◆ **TASK TO CARRY OUT**
Go through the lines of the material and count the ones with the word "Return". Give that count alone.
******
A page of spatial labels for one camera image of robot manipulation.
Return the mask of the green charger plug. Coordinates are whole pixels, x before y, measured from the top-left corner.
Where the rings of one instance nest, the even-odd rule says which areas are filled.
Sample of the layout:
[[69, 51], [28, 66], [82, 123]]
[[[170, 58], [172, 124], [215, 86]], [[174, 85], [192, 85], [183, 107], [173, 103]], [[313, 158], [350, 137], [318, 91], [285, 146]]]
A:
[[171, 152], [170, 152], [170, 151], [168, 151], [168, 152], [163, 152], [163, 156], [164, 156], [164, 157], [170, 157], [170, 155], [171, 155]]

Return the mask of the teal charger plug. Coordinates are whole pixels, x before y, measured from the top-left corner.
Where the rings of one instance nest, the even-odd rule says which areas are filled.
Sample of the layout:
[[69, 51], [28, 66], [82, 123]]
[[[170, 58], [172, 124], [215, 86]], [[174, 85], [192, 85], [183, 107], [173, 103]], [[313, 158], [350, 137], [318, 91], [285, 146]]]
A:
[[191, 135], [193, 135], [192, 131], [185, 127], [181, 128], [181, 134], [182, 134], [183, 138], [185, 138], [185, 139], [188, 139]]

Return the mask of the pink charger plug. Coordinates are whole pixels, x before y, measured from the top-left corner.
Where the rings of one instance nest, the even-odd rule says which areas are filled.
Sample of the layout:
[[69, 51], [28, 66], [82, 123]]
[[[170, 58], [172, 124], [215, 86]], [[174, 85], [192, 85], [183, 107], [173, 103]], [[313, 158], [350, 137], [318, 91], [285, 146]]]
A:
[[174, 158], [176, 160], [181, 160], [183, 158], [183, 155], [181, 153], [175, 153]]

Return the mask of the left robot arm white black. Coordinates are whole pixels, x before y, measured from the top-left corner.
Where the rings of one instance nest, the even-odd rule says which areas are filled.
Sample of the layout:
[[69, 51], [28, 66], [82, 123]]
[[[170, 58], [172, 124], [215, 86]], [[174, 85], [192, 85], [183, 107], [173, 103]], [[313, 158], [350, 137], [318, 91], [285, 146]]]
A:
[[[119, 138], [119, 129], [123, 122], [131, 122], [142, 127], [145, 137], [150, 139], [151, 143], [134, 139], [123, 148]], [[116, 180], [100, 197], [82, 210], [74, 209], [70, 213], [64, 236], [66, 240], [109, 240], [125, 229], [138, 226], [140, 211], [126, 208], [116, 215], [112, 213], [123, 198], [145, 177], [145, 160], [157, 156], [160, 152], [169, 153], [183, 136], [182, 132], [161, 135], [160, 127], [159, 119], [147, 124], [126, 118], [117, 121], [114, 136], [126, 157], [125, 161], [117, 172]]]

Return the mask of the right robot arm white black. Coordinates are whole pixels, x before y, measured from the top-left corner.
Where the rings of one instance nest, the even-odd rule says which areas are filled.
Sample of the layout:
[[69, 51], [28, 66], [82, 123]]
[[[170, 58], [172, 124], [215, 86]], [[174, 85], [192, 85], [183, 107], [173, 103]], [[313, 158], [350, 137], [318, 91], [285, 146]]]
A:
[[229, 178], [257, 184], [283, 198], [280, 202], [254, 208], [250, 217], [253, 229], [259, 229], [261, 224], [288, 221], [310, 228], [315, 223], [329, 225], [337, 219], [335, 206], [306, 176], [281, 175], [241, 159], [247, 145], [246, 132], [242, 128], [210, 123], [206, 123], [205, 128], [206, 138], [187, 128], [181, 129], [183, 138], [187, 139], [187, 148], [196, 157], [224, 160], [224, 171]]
******
◆ **TASK ANSWER**
5